▶ **YOUR ASSIGNMENT**:
Using the records that follow, copy every line containing the word "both".

┄┄┄┄┄┄┄┄┄┄┄┄┄┄┄┄┄┄┄┄

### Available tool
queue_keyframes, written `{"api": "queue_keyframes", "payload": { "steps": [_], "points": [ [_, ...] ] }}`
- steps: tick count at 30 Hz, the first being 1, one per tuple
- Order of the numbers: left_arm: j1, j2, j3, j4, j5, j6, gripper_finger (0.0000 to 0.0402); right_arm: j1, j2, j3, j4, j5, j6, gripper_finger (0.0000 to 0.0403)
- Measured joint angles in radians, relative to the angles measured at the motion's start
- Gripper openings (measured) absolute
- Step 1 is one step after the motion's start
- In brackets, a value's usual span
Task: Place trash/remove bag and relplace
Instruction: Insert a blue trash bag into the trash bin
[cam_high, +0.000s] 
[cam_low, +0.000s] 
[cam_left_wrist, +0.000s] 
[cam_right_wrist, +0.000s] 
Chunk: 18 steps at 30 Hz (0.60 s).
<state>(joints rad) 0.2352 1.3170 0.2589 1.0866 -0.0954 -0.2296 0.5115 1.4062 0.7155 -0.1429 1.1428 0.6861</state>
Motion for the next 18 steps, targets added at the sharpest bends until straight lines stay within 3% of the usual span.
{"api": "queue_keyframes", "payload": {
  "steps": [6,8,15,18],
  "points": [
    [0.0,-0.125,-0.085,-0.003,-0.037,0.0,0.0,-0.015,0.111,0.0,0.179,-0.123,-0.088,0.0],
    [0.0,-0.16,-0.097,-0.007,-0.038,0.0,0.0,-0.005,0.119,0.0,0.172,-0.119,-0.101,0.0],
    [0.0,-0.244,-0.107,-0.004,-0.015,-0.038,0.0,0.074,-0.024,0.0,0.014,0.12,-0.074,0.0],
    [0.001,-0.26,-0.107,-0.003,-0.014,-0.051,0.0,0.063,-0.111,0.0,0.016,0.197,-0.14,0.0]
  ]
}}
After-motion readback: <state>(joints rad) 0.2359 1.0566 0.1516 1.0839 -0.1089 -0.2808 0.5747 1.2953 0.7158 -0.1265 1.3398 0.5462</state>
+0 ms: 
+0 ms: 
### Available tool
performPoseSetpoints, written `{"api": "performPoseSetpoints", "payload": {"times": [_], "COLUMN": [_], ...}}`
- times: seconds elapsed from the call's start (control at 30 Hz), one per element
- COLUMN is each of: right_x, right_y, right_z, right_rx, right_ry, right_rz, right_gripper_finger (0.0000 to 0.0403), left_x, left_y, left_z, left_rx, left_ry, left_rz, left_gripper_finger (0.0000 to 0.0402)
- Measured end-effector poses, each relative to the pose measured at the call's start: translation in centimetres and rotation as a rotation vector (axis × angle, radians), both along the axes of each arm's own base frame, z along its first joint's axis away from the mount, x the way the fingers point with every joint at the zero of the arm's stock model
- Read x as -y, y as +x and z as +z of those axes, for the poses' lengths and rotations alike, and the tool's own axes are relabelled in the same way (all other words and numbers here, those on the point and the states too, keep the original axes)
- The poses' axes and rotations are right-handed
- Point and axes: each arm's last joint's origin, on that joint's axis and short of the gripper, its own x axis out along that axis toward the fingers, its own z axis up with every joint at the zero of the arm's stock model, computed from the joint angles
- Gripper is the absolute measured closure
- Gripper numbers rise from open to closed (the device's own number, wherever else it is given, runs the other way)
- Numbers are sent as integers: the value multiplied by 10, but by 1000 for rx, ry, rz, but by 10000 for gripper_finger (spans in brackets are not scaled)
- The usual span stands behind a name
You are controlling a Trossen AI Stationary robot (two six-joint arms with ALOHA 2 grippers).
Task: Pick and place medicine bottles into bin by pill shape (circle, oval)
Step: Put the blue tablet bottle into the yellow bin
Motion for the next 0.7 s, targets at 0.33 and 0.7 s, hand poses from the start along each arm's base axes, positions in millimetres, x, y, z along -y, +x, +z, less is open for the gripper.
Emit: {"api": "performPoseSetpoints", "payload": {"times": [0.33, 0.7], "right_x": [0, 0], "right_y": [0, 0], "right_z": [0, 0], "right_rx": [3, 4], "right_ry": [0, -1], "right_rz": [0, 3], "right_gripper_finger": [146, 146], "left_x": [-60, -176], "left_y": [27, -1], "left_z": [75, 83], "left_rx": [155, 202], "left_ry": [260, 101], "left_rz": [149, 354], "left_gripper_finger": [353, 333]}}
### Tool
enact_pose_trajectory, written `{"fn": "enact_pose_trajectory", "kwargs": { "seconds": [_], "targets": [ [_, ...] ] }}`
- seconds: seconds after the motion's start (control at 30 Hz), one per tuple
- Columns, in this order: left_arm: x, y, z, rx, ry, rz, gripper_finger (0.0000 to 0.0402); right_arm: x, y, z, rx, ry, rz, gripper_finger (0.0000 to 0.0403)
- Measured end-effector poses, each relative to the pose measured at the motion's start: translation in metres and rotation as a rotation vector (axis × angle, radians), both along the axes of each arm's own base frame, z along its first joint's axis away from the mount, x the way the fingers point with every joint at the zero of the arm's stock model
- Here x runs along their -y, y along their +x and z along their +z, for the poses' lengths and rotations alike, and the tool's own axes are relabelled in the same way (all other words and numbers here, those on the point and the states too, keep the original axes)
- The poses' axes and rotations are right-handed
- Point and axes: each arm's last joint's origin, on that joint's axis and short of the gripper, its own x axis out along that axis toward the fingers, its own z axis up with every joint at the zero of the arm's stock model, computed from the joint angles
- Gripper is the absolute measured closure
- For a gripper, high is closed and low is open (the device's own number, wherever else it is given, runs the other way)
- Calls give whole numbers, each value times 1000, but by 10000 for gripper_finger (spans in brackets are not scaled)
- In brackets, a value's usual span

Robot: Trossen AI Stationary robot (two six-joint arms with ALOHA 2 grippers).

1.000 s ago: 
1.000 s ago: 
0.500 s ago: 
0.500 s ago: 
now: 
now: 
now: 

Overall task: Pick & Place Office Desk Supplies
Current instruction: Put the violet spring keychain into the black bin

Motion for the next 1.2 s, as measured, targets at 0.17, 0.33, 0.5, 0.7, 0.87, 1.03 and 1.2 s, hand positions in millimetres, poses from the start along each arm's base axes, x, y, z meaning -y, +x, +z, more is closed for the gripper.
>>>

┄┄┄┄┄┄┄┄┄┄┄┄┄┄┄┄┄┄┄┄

▶ **SOLVED PROBLEM**:
- Measured end-effector poses, each relative to the pose measured at the call's start: translation in centimetres and rotation as a rotation vector (axis × angle, radians), both along the axes of each arm's own base frame, z along its first joint's axis away from the mount, x the way the fingers point with every joint at the zero of the arm's stock model
- Measured end-effector poses, each relative to the pose measured at the motion's start: translation in metres and rotation as a rotation vector (axis × angle, radians), both along the axes of each arm's own base frame, z along its first joint's axis away from the mount, x the way the fingers point with every joint at the zero of the arm's stock model

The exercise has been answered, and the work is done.